(ACTIVITY): Strip out the pictures and transcribe the records that follow exactly.

(RAW DATA):

•••

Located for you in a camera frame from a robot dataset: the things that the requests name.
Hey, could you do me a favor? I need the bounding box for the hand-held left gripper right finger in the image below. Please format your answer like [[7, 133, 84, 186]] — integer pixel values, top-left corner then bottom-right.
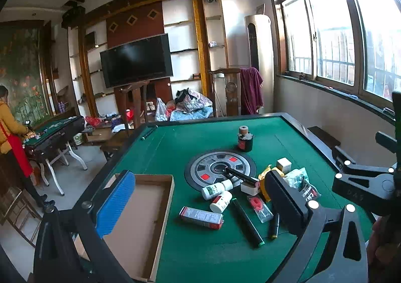
[[264, 170, 369, 283]]

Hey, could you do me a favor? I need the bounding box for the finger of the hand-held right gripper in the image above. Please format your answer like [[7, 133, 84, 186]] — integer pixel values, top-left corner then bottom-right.
[[332, 146, 396, 203], [375, 131, 401, 153]]

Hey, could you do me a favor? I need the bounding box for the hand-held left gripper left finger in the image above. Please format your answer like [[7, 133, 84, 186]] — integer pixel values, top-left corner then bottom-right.
[[33, 170, 136, 283]]

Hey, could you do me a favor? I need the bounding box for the cardboard box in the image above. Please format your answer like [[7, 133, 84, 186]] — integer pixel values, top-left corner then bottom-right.
[[73, 173, 175, 282]]

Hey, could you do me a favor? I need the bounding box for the clear plastic bag black label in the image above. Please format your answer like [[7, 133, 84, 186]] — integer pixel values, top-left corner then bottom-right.
[[297, 183, 321, 200]]

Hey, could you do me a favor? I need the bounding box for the black marker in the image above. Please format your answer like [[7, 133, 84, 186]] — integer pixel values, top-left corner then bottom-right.
[[270, 213, 280, 240]]

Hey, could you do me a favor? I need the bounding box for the yellow tape roll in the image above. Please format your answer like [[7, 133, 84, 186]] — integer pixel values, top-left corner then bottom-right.
[[259, 178, 272, 203]]

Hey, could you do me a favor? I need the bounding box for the teal cartoon tissue pack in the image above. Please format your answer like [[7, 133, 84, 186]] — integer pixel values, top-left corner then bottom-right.
[[283, 168, 311, 190]]

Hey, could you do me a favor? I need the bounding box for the red item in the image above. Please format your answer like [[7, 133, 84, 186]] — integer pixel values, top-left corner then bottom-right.
[[247, 195, 274, 224]]

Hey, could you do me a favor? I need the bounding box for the small white box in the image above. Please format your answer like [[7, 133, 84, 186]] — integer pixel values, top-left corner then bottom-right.
[[276, 158, 292, 174]]

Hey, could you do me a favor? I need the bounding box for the yellow padded packet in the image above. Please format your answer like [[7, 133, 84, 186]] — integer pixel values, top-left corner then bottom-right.
[[256, 164, 274, 179]]

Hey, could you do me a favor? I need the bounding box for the white rectangular case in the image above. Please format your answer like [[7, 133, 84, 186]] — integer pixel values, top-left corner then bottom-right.
[[241, 178, 261, 197]]

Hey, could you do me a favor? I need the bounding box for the long black tube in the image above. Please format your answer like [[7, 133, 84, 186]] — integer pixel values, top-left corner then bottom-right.
[[231, 198, 265, 247]]

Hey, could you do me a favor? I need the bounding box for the white bottle red label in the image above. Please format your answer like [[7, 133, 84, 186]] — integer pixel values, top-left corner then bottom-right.
[[210, 191, 233, 213]]

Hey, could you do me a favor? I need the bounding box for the white bottle green label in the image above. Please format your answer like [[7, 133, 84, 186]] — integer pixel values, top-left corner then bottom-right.
[[201, 179, 234, 200]]

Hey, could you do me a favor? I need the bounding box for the red and white carton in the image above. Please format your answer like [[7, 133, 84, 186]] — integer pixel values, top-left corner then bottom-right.
[[179, 206, 225, 230]]

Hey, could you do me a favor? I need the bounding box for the person's right hand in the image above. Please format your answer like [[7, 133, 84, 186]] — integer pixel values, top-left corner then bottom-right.
[[367, 216, 401, 271]]

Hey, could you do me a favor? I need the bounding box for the black jar with cork stopper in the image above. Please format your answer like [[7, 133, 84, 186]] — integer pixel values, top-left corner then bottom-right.
[[237, 125, 254, 152]]

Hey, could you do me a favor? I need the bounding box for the folding mahjong table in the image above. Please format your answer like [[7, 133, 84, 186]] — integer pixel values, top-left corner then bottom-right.
[[23, 115, 88, 196]]

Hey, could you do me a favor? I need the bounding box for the round grey control panel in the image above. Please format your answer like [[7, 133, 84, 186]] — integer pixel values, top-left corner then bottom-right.
[[184, 150, 257, 192]]

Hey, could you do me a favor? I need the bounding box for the wooden slatted chair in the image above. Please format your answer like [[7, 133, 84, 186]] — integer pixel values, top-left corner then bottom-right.
[[0, 186, 43, 249]]

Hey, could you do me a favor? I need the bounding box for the wooden armchair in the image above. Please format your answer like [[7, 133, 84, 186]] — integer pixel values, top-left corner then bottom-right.
[[100, 80, 151, 158]]

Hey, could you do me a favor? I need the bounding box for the white plastic bag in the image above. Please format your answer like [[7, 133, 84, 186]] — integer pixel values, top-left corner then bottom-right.
[[155, 98, 171, 121]]

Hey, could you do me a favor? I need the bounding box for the purple cloth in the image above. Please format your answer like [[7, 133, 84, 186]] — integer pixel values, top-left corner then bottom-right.
[[240, 67, 264, 115]]

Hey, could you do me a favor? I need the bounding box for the carved wooden chair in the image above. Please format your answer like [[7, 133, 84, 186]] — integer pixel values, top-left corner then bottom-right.
[[208, 67, 242, 117]]

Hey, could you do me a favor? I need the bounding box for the pile of patterned cloth bags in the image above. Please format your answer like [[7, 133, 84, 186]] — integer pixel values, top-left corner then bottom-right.
[[171, 88, 215, 121]]

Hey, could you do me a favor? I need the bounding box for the wooden framed window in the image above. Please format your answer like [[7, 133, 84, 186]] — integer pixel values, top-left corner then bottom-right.
[[266, 0, 401, 111]]

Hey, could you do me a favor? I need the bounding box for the black flat screen television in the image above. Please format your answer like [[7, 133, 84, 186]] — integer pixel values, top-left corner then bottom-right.
[[99, 33, 174, 89]]

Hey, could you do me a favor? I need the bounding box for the standing air conditioner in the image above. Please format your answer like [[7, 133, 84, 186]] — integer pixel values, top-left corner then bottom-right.
[[244, 14, 275, 114]]

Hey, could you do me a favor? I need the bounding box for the black loudspeaker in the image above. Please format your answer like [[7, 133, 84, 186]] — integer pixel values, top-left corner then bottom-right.
[[61, 6, 86, 29]]

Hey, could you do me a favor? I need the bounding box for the floral wall mural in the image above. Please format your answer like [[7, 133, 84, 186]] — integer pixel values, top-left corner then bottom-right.
[[0, 28, 52, 121]]

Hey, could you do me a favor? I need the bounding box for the wooden wall shelf unit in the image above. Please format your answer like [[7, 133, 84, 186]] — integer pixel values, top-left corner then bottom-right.
[[67, 0, 226, 117]]

•••

(TASK OUTPUT):
Located for you in a camera frame from a robot dataset: the things that the requests name.
Hey, could you do me a favor? I need the bounding box for the hand-held left gripper right finger in the image below. Please format your answer like [[7, 133, 84, 186]] — integer pixel values, top-left corner then bottom-right.
[[264, 170, 369, 283]]

Hey, could you do me a favor? I need the bounding box for the finger of the hand-held right gripper in the image above. Please format your answer like [[7, 133, 84, 186]] — integer pixel values, top-left corner then bottom-right.
[[332, 146, 396, 203], [375, 131, 401, 153]]

Hey, could you do me a favor? I need the bounding box for the hand-held left gripper left finger in the image above. Please format your answer like [[7, 133, 84, 186]] — integer pixel values, top-left corner then bottom-right.
[[33, 170, 136, 283]]

Hey, could you do me a favor? I need the bounding box for the cardboard box in the image above. Please format your answer like [[7, 133, 84, 186]] — integer pixel values, top-left corner then bottom-right.
[[73, 173, 175, 282]]

Hey, could you do me a favor? I need the bounding box for the clear plastic bag black label in the image above. Please format your answer like [[7, 133, 84, 186]] — integer pixel values, top-left corner then bottom-right.
[[297, 183, 321, 200]]

Hey, could you do me a favor? I need the bounding box for the black marker in the image above. Please format your answer like [[7, 133, 84, 186]] — integer pixel values, top-left corner then bottom-right.
[[270, 213, 280, 240]]

Hey, could you do me a favor? I need the bounding box for the yellow tape roll in the image above. Please format your answer like [[7, 133, 84, 186]] — integer pixel values, top-left corner then bottom-right.
[[259, 178, 272, 203]]

Hey, could you do me a favor? I need the bounding box for the teal cartoon tissue pack in the image above. Please format your answer like [[7, 133, 84, 186]] — integer pixel values, top-left corner then bottom-right.
[[283, 168, 311, 190]]

Hey, could you do me a favor? I need the bounding box for the red item in the image above. Please format your answer like [[7, 133, 84, 186]] — integer pixel values, top-left corner then bottom-right.
[[247, 195, 274, 224]]

Hey, could you do me a favor? I need the bounding box for the small white box in the image above. Please format your answer like [[7, 133, 84, 186]] — integer pixel values, top-left corner then bottom-right.
[[276, 158, 292, 174]]

Hey, could you do me a favor? I need the bounding box for the yellow padded packet in the image above. Please format your answer like [[7, 133, 84, 186]] — integer pixel values, top-left corner then bottom-right.
[[256, 164, 274, 179]]

Hey, could you do me a favor? I need the bounding box for the white rectangular case in the image above. Please format your answer like [[7, 133, 84, 186]] — integer pixel values, top-left corner then bottom-right.
[[241, 178, 261, 197]]

Hey, could you do me a favor? I need the bounding box for the long black tube in the image above. Please format your answer like [[7, 133, 84, 186]] — integer pixel values, top-left corner then bottom-right.
[[231, 198, 265, 247]]

Hey, could you do me a favor? I need the bounding box for the white bottle red label in the image above. Please format your answer like [[7, 133, 84, 186]] — integer pixel values, top-left corner then bottom-right.
[[210, 191, 233, 213]]

Hey, could you do me a favor? I need the bounding box for the white bottle green label in the image above. Please format your answer like [[7, 133, 84, 186]] — integer pixel values, top-left corner then bottom-right.
[[201, 179, 234, 200]]

Hey, could you do me a favor? I need the bounding box for the red and white carton in the image above. Please format your answer like [[7, 133, 84, 186]] — integer pixel values, top-left corner then bottom-right.
[[179, 206, 225, 230]]

Hey, could you do me a favor? I need the bounding box for the person's right hand in the image above. Please format your answer like [[7, 133, 84, 186]] — integer pixel values, top-left corner then bottom-right.
[[367, 216, 401, 271]]

Hey, could you do me a favor? I need the bounding box for the black jar with cork stopper in the image above. Please format your answer like [[7, 133, 84, 186]] — integer pixel values, top-left corner then bottom-right.
[[237, 125, 254, 152]]

Hey, could you do me a favor? I need the bounding box for the folding mahjong table in the image above. Please format your answer like [[7, 133, 84, 186]] — integer pixel values, top-left corner then bottom-right.
[[23, 115, 88, 196]]

Hey, could you do me a favor? I need the bounding box for the round grey control panel in the image above. Please format your answer like [[7, 133, 84, 186]] — integer pixel values, top-left corner then bottom-right.
[[184, 150, 257, 192]]

Hey, could you do me a favor? I need the bounding box for the wooden slatted chair in the image above. Please format your answer like [[7, 133, 84, 186]] — integer pixel values, top-left corner then bottom-right.
[[0, 186, 43, 249]]

Hey, could you do me a favor? I need the bounding box for the wooden armchair in the image above. Please format your answer like [[7, 133, 84, 186]] — integer pixel values, top-left corner then bottom-right.
[[100, 80, 151, 158]]

Hey, could you do me a favor? I need the bounding box for the white plastic bag in the image above. Please format your answer like [[7, 133, 84, 186]] — integer pixel values, top-left corner then bottom-right.
[[155, 98, 171, 121]]

Hey, could you do me a favor? I need the bounding box for the purple cloth in the image above. Please format your answer like [[7, 133, 84, 186]] — integer pixel values, top-left corner then bottom-right.
[[240, 67, 264, 115]]

Hey, could you do me a favor? I need the bounding box for the carved wooden chair in the image above. Please format your answer like [[7, 133, 84, 186]] — integer pixel values, top-left corner then bottom-right.
[[208, 67, 242, 117]]

Hey, could you do me a favor? I need the bounding box for the pile of patterned cloth bags in the image above. Please format your answer like [[7, 133, 84, 186]] — integer pixel values, top-left corner then bottom-right.
[[171, 88, 215, 121]]

Hey, could you do me a favor? I need the bounding box for the wooden framed window in the image above. Please format your answer like [[7, 133, 84, 186]] — integer pixel values, top-left corner then bottom-right.
[[266, 0, 401, 111]]

Hey, could you do me a favor? I need the bounding box for the black flat screen television in the image above. Please format your answer like [[7, 133, 84, 186]] — integer pixel values, top-left corner then bottom-right.
[[99, 33, 174, 89]]

Hey, could you do me a favor? I need the bounding box for the standing air conditioner in the image above. Please format your answer like [[7, 133, 84, 186]] — integer pixel values, top-left corner then bottom-right.
[[244, 14, 275, 114]]

Hey, could you do me a favor? I need the bounding box for the black loudspeaker in the image above. Please format your answer like [[7, 133, 84, 186]] — integer pixel values, top-left corner then bottom-right.
[[61, 6, 86, 29]]

Hey, could you do me a favor? I need the bounding box for the floral wall mural in the image above. Please format your answer like [[7, 133, 84, 186]] — integer pixel values, top-left corner then bottom-right.
[[0, 28, 52, 121]]

Hey, could you do me a favor? I need the bounding box for the wooden wall shelf unit in the image above. Please format your answer like [[7, 133, 84, 186]] — integer pixel values, top-left corner then bottom-right.
[[67, 0, 226, 117]]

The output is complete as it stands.